Vemos, pues, cómo triunfa el subjetivismo más absoluto –por no decir el nihilismo– en la configuración de los derechos humanos. Puesto que no hay naturaleza humana precisa, tampoco puede haber derechos humanos precisos, de modo que serán los que determinemos en cada momento, como resultado de un proceso político. Quienes propugnan una definición objetiva de los derechos humanos son tachados de fundamentalistas; y, puesto que no hay un modelo para definir el derecho, el poder mismo se convierte en derecho. Ya no hay una racionalidad ética; es el voto de la mayoría el que en cada coyuntura determina lo que es justo o injusto.

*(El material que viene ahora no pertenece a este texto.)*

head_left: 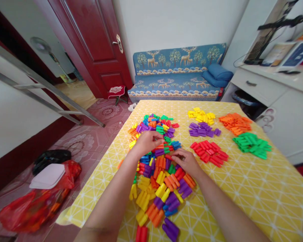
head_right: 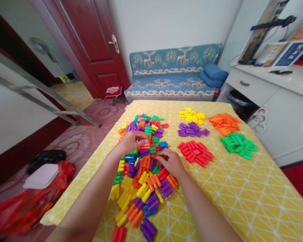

Nos hallamos, en definitiva, ante la emergencia de un nuevo totalitarismo, aunque esta vez –a diferencia de los totalitarismos clásicos, tan ceñudos y despóticos– se disfrace de aritmética parlamentaria y filantropía. La satisfacción de apetencias, anhelos, pulsiones, incluso caprichos, convenientemente disfrazada con los ropajes de la emotividad, se erige en coartada para la formulación de nuevos derechos. De los cuales, además, quedan excluidos los nonatos, los ancianos, los enfermos, porque son débiles; esto es, ‘menos humanos’.
Esta desnaturalización de los derechos humanos es, en el fondo, el triunfo de un nominalismo radical. No puede haber –se nos dice– conocimiento de la esencia de las cosas sino a través del nombre que les asignamos. Basta, pues, que cambiemos el nombre de las cosas para que las cosas que existían dejen súbitamente de existir. ‘Familia’, por ejemplo, ya no significa nada en sí mismo, sino lo que nosotros queramos designar como tal. Y el aborto, que antes considerábamos un crimen execrable, podemos configurarlo como sacrosanto derecho, si nos conviene. Terminaremos como empezábamos, citando la Política de Aristóteles: «Las verdaderas formas de gobierno son aquellas en las que el individuo gobierna con la aspiración del bien común; los gobiernos que se rigen por intereses privados son perversos». Y pervierten todo lo que tocan, empezando por los derechos humanos.